REQUIRED WORK:
In the data below, count how many lines contain "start" and give that number by itself.

-- Opening Marker --

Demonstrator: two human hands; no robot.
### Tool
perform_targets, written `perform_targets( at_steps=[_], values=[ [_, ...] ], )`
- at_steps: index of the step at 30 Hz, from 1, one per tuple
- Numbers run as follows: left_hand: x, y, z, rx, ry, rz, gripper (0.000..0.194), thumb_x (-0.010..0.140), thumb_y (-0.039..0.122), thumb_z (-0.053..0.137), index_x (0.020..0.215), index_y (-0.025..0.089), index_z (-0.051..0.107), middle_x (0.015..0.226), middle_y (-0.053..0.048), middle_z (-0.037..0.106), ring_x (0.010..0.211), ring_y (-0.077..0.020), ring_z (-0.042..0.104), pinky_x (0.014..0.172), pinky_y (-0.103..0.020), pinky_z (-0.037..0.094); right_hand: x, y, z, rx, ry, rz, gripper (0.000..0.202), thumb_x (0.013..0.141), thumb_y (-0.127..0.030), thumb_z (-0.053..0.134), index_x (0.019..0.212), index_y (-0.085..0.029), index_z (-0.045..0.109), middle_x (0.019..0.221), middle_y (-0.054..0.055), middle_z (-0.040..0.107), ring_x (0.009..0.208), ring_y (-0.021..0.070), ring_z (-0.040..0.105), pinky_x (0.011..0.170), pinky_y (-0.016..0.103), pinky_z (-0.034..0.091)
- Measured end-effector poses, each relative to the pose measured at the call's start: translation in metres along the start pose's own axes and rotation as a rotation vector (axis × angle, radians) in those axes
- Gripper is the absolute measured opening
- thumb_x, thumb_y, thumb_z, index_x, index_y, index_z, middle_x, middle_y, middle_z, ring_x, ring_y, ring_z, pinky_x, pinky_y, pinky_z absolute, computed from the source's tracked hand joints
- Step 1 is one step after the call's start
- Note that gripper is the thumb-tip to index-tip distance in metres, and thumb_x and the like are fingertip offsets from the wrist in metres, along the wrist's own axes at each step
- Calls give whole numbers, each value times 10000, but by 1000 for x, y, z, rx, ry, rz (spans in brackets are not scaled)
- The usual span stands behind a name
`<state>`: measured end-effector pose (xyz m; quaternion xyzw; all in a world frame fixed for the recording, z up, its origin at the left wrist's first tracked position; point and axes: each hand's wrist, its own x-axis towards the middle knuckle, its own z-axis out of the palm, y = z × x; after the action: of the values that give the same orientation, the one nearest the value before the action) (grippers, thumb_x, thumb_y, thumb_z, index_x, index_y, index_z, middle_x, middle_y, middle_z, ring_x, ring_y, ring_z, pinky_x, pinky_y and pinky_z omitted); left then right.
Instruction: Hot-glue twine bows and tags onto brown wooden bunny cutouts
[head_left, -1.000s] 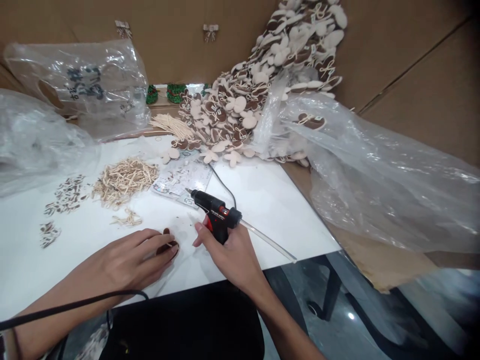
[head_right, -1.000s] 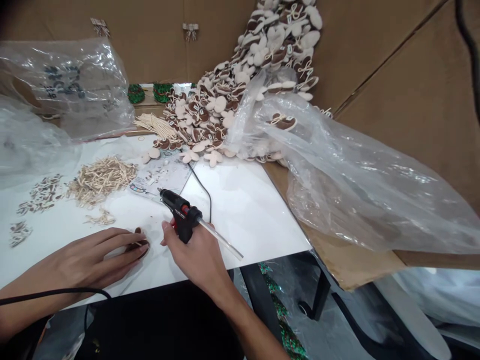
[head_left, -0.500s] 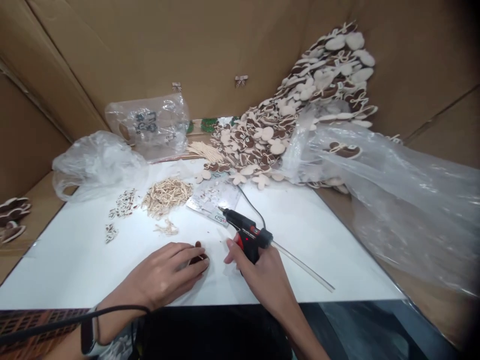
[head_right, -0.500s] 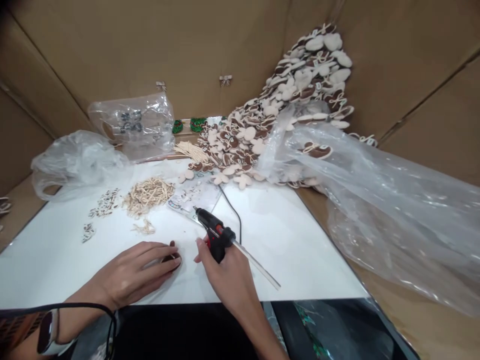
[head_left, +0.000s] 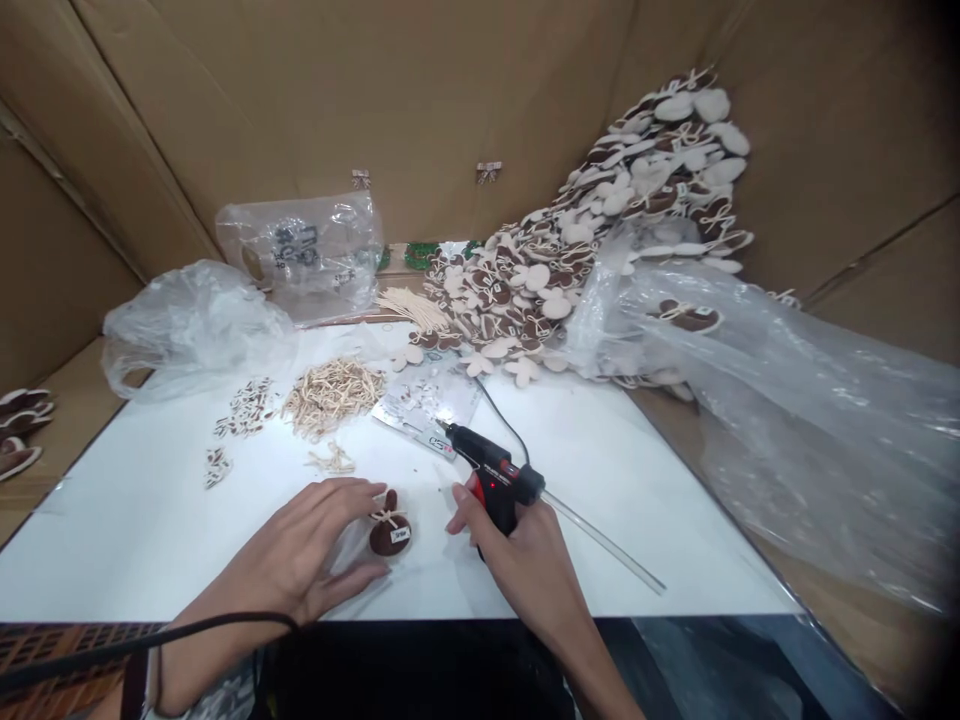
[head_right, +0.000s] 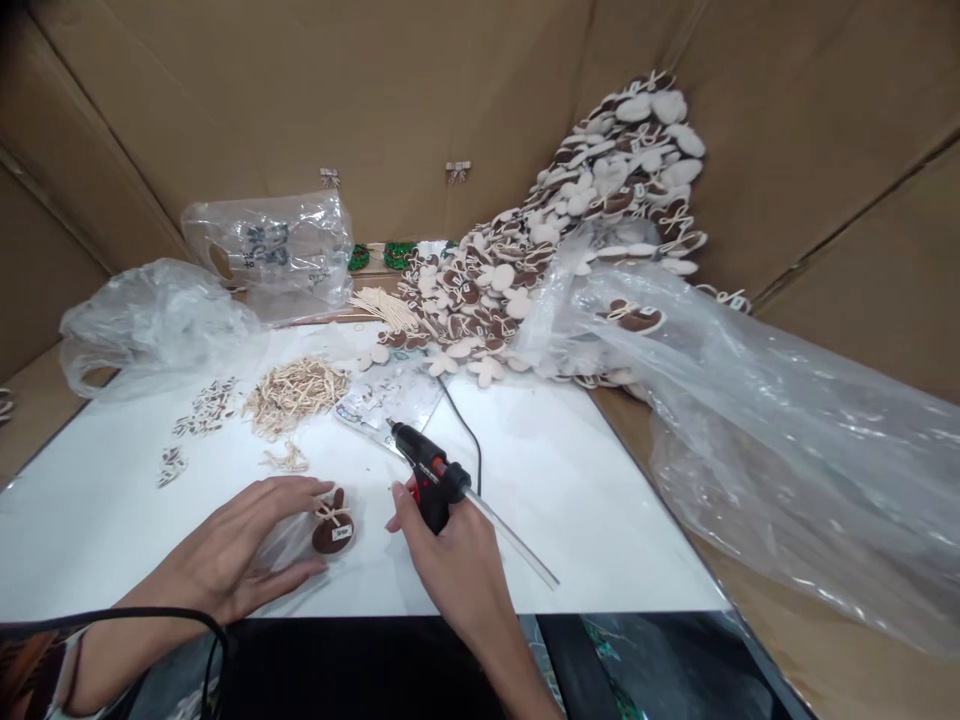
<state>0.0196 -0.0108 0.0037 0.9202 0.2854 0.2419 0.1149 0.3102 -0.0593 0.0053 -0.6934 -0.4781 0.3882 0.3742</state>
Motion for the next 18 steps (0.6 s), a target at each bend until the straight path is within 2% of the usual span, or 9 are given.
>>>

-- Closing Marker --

WORKED SOLUTION:
2